October 1, 2019, | AtoZ Markets – The EURUSD pair is getting bearish with the pair testing fresh 2019 lows in the 1.0880 level. It is the worst quarterly loss since early 2018. Also, the pair reported a drop in the second session in a row on Tuesday, keeping the bearish stance intact particularly after the recent break below the key support at 1.09 level.
Key reasons for Euro slowdown
One of the key reason for EURUSD break is the German flash inflation figures for September. This came in short of expectations, showing further evidence of the loss of upside traction of consumer prices in the economy.
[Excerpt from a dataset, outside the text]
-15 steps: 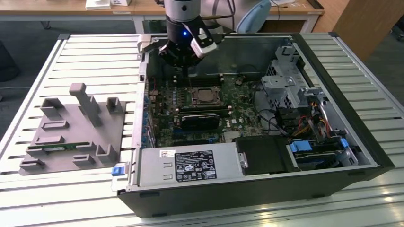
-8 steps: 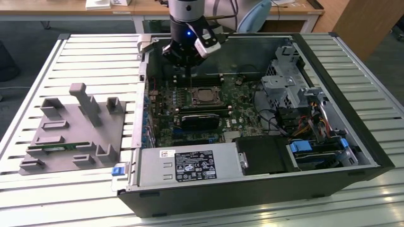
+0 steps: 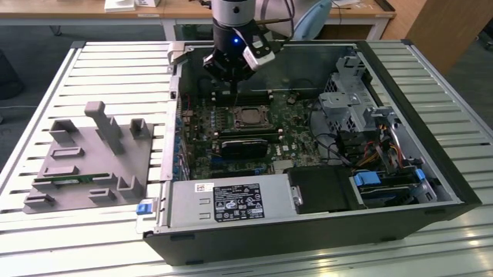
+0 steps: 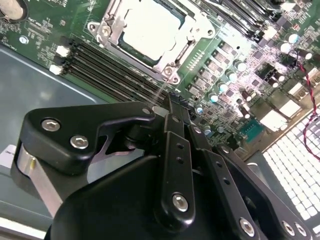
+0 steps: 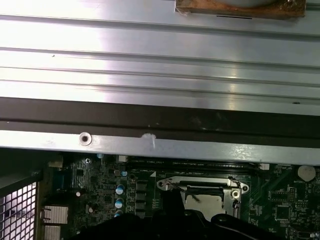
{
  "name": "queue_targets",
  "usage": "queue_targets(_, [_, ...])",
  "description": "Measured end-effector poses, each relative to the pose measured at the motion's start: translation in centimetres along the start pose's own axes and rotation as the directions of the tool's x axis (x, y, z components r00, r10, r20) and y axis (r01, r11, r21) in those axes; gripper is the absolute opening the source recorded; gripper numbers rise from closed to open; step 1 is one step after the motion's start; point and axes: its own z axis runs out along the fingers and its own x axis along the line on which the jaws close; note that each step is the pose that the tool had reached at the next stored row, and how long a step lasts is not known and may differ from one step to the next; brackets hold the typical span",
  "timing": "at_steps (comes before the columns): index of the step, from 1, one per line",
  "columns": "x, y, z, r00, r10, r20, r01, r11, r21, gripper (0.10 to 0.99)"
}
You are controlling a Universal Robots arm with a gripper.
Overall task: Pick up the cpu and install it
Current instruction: 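Install the first cpu locking lever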
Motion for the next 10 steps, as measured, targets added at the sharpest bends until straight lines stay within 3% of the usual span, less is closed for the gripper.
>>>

Later in the day, final September manufacturing PMIs are due in Europe. The major focus will be on the advanced CPI for the region during the same period.
EURUSD breaks to new 2-year lows to 1.0880/75 band earlier in the session as the investors’ sentiment sour. The sign of positive Euro momentum is less in the short term. As per the latest PMIs in the Eurozone and the improvement in a couple of German sentiment gauges.
The slowdown in the Eurozone economy does nothing but justify the loss for longer monetary stance by the European Commission Board (ECB). On the other hand, the potential US traffics on the imports on EU automobiles remains the main concern for Europe as Germany is the largest manufacturer of automobile. Also, Brexit and UK politics adds additional concerns for the Euro.